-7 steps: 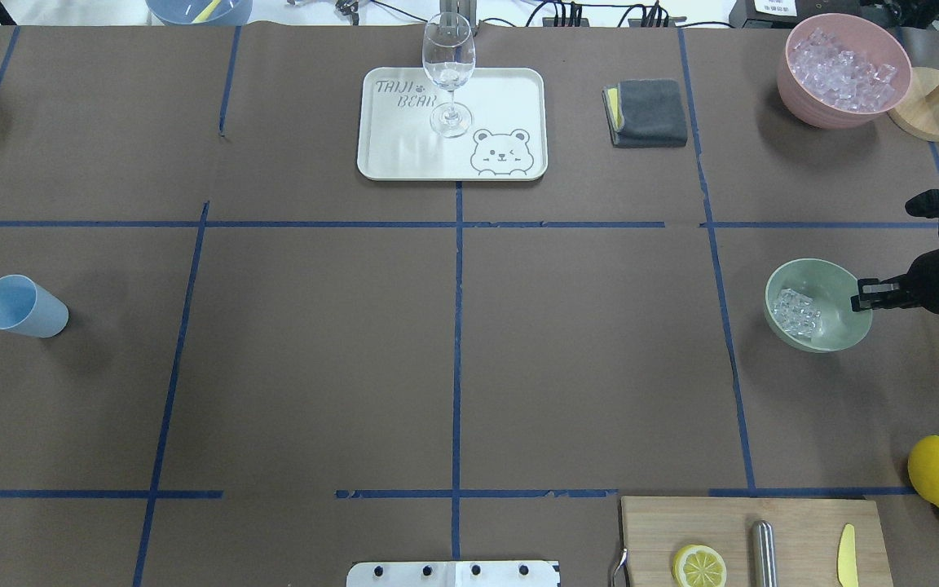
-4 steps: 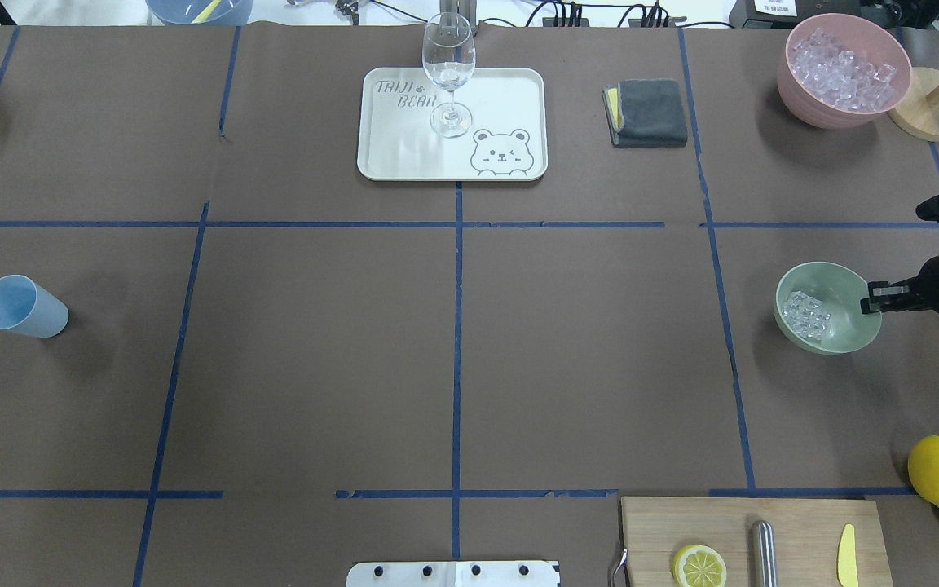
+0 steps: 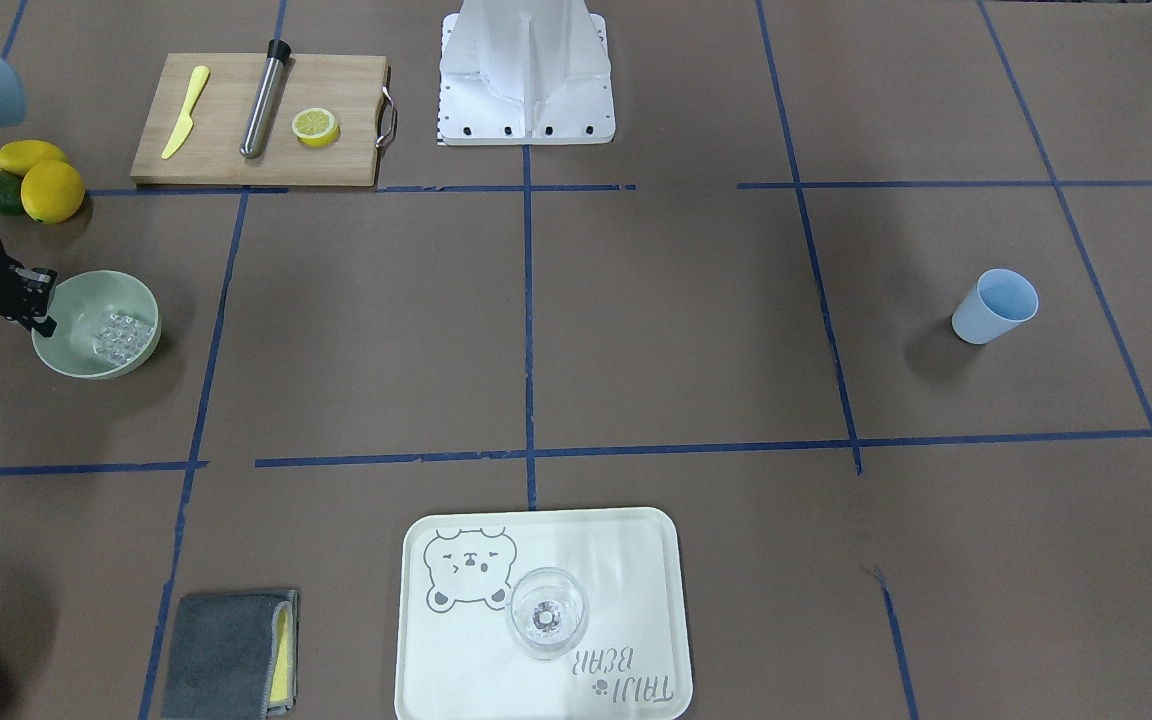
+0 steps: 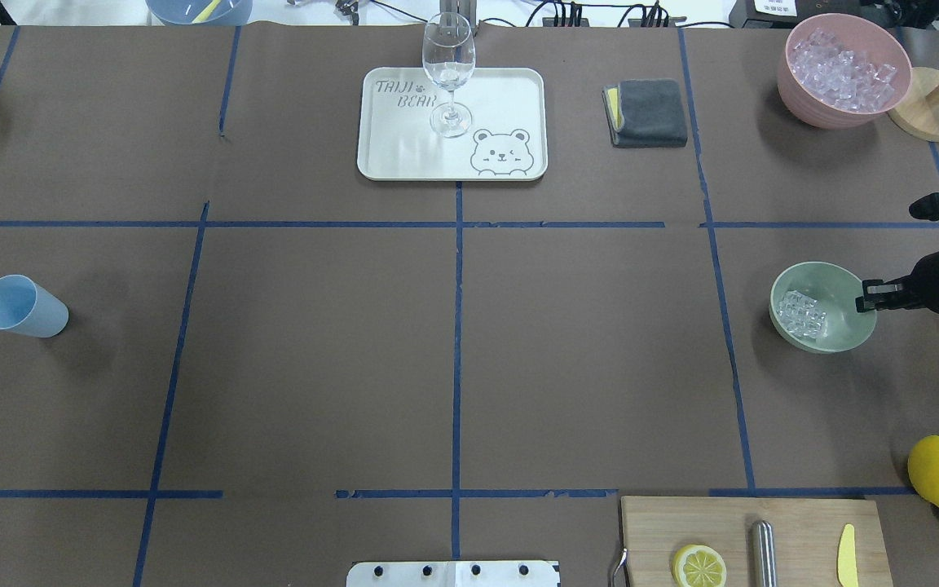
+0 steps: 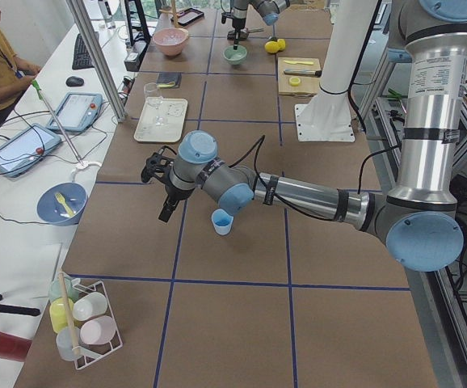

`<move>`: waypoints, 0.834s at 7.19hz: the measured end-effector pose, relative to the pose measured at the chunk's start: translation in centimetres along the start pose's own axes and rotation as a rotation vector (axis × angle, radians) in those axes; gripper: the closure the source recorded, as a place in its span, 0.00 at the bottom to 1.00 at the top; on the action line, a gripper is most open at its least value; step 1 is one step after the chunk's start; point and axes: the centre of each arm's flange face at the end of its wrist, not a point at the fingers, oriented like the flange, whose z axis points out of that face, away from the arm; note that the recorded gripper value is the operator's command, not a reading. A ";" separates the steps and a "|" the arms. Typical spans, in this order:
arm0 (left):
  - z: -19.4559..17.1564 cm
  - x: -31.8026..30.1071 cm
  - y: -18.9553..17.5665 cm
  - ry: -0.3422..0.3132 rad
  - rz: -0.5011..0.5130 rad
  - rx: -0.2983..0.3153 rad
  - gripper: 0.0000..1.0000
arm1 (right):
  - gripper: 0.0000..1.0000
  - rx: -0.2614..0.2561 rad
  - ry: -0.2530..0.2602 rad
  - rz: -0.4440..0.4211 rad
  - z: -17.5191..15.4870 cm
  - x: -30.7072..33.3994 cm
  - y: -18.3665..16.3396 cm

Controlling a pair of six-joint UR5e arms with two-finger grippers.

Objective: Pour ice into bowl

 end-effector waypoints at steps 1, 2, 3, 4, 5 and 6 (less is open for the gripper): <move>0.0 0.0 0.0 -0.001 0.000 0.000 0.00 | 0.00 0.000 0.001 0.001 0.1 0.0 0.0; 0.0 0.0 0.0 -0.002 0.000 0.000 0.00 | 0.00 -0.001 -0.003 0.001 0.0 0.0 -0.1; 0.0 0.0 0.0 -0.002 0.000 0.000 0.00 | 0.00 -0.007 -0.019 0.010 -0.7 0.4 -0.4; -0.2 0.1 -0.1 -0.001 0.002 0.003 0.00 | 0.00 -0.013 -0.051 0.030 -2.6 2.2 -1.5; -0.4 0.2 0.0 -0.003 0.004 0.004 0.00 | 0.00 -0.012 -0.078 0.040 -5.1 5.2 -2.8; -0.1 -0.3 0.6 -0.007 0.004 -0.011 0.00 | 0.00 -0.004 -0.077 0.036 -7.5 8.7 -4.0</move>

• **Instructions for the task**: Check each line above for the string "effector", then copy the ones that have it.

• **Answer to the exercise**:
`<move>`: waypoints, 0.834s at 7.19hz: the measured end-effector pose, relative to the pose measured at the chunk's start: translation in centimetres along the start pose's own axes and rotation as a rotation vector (axis × angle, radians) in those axes; gripper: the closure the source recorded, as a place in its span, 0.00 at the bottom to 1.00 at the top; on the action line, a gripper is most open at its least value; step 1 is one step after the chunk's start; point and axes: the centre of each arm's flange face at the end of its wrist, not a point at the fingers, oriented like the flange, whose z axis points out of that face, away from the arm; note that the recorded gripper value is the operator's command, not a reading. A ";" separates the steps and a "|" the arms. Typical spans, in this order:
 end-effector waypoints at steps 1, 2, 3, 4, 5 and 6 (less is open for the gripper): <move>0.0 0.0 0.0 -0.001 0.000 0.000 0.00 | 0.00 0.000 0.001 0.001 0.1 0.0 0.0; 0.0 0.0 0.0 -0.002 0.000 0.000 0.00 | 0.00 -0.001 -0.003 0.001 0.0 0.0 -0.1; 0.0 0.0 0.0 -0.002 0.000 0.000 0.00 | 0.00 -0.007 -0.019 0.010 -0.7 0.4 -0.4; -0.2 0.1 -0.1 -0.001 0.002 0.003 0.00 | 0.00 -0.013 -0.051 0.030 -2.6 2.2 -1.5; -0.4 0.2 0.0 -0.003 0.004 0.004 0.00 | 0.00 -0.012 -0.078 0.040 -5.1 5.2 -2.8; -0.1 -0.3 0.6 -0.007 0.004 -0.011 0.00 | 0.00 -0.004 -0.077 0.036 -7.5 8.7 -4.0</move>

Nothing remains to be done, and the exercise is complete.